Zahl der Anträge wegen Impfschäden steigt deutlich

Martin Walzer6.01.2022Europa, Medien

In Österreich ist die Zahl der Anträge wegen möglicher Impfschäden von 2020 auf 2021 dramatisch angestiegen. Insgesamt um das 37-fache. Die Mehrzahl der Anträge betrifft die Corona-Impfung.

Corona-Impfung in Oberösterreich, Quelle: Shutterstock

Corona-Impfung in Oberösterreich, Quelle: Shutterstock

Während es im Jahr 2020 nur zehn Anträge nach dem Impfschadengesetz gab, ist die Zahl der Anträge auf Schadenersatz wegen eines vermuteten Impfschadens in Österreich im Jahre 2021 stark gestiegen.

Insgesamt hatten 367 Österreicher, so das Gesundheitsministeriums, einen Antrag auf Entschädigung gestellt. Im Vordergrund stehen Impfnebenwirkungen, aber auch das Auftreten von Herzmuskelentzündungen oder Sinusvenenthrombosen im Zusammenhang mit einer Corona-Impfung.
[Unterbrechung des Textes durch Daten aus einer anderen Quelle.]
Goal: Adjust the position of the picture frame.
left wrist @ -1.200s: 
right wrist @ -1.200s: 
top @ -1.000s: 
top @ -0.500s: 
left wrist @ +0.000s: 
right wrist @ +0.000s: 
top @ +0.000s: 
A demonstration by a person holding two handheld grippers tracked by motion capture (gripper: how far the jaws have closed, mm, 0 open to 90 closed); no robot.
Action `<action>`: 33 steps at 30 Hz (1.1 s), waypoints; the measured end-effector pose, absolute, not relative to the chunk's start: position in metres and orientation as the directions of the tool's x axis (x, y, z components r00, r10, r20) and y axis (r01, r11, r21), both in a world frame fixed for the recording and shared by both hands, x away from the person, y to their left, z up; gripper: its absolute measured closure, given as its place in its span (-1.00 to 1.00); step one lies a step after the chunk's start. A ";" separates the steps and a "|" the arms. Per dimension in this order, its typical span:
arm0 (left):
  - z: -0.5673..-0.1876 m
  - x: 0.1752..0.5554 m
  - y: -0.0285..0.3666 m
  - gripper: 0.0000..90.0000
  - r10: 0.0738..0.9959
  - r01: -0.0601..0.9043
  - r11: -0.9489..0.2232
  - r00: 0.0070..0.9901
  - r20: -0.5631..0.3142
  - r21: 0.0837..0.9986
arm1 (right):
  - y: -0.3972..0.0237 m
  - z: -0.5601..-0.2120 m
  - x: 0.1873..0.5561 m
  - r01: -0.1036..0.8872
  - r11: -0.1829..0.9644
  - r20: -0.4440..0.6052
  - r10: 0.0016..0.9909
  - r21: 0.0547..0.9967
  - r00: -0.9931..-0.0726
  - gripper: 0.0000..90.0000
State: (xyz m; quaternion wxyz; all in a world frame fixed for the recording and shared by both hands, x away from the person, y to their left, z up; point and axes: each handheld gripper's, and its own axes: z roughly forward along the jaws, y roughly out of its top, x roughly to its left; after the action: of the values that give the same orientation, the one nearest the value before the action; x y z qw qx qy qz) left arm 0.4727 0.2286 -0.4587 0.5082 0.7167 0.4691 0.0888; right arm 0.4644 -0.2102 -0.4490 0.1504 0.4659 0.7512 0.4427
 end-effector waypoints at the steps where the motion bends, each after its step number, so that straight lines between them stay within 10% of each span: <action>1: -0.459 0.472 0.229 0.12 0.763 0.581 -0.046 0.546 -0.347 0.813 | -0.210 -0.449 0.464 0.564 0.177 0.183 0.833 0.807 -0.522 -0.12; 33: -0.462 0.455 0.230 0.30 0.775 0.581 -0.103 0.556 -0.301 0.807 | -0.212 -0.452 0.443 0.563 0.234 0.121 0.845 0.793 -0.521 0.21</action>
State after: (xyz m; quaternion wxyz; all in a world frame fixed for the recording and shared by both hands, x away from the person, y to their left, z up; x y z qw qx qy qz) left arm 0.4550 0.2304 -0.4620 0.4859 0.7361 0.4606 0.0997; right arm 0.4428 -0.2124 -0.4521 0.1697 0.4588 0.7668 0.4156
Im Falle dieser Anträge muss ein medizinisches Gutachten nun prüfen, ob die Impfung tatsächlich zu Nebenwirkungen wie Thrombosen oder Herzmuskelentzündungen führte. Um Anspruch auf Entschädigung zu haben, muss die Impfung in Österreich erfolgt sein. Laut österreichischem Impfschutzgesetzt zahlt der Staat eine Entschädigung von 1.300 Euro vor, wenn jemand einen schweren Impfschaden ohne Dauerfolgen erlitten hat. Bei massiven Dauerfolgen hingegen kann die Entschädigung bis zu 2.700 Euro pro Monat betragen.